Brazil sees one-dose, unfrozen vaccine as ideal for COVID-19, official says

FILE PHOTO: A medical staff member takes care of a patient at the intensive care unit (ICU) of the Nossa Senhora da Conceicao hospital, during the coronavirus disease (COVID-19) outbreak, in Porto Alegre, Brazil, November 19, 2020. Picture taken November 19, 2020. REUTERS/Diego Vara

A senior Brazilian Health Ministry official said on Tuesday that the ideal vaccine to immunize the country against COVID-19 would be one that could be stored at temperatures of a regular refrigerator and does not require multiple doses.

"Ideally it would be made in a single dose," said Health Surveillance Secretary Arnaldo Medeiros, although he recognized that was probably not possible.

Among the vaccines Brazil is considering for eventual purchase, the only single-dose option is the one being developed by Johnson & Johnson.

Medeiros, speaking at a ministry AIDS event, explained that Brazil's cold chain lacks the ultra-frozen capacity of wealthier nations.
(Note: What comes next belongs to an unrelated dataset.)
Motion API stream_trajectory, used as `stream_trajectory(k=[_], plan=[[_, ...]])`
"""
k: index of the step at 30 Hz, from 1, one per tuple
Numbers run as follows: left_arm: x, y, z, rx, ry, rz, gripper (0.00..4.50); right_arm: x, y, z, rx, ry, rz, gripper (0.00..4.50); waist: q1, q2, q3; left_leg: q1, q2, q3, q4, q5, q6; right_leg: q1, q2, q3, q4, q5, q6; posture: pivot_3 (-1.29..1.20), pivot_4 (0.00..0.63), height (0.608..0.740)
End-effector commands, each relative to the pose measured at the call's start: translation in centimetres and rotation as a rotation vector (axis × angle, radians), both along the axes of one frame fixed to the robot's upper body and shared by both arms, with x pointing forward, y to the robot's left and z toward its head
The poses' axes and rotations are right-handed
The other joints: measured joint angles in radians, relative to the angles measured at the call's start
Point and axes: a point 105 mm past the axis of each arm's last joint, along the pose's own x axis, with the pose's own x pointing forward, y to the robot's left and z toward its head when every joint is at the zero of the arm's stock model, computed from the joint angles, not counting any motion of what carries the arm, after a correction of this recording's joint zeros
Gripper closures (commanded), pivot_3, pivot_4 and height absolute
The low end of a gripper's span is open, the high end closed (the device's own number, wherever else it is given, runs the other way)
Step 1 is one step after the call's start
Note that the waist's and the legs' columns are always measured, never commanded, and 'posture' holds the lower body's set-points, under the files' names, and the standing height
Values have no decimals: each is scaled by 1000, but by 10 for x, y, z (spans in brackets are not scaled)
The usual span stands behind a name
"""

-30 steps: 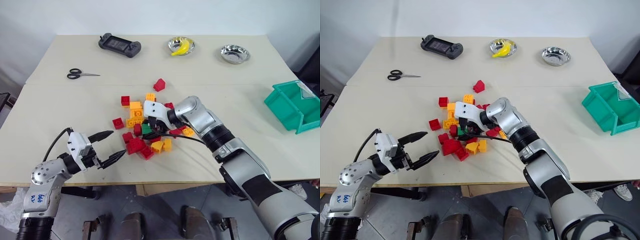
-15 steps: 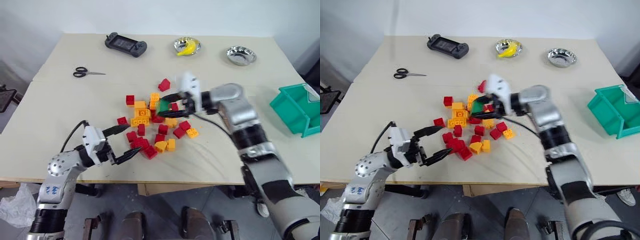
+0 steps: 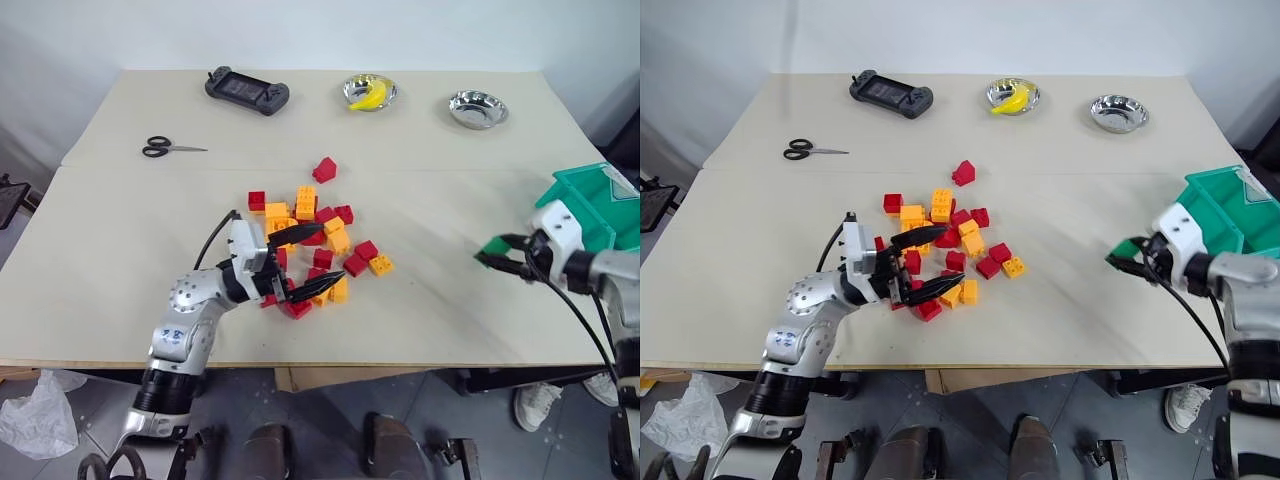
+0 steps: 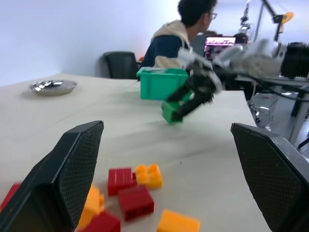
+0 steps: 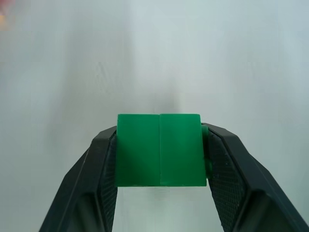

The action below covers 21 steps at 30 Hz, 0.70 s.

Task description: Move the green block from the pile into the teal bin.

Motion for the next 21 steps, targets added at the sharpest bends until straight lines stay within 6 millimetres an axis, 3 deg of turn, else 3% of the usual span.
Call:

That would rule out the vaccine developed by Pfizer Inc in partnership with Germany's BioNTech SE, which needs to be transported and stored at -70 degrees Celsius and given in two doses about a month apart.

Pfizer has proposed building an extreme cold-storage chain using dry ice.

Moderna Inc's two-dose vaccine uses a similar technology as Pfizer's but can be stored at the more convenient temperature between 2 degrees and 8 degrees Celsius (36-46 F).

The Brazilian government has an agreement with British drugmaker AstraZeneca Plc to buy and produce a vaccine it is developing with Oxford University. Their two-dose vaccine, which can be easily transported and stored at normal fridge temperatures, would be made in Brazil by the government's Fiocruz biomedical center in Rio de Janeiro.

Sao Paulo state has a similar agreement with China's Sinovac Biotech to buy and eventually produce its two-dose CoronaVac vaccine, which can remain stable for up to 3 years while stored at between 2 to 8 degrees Celsius.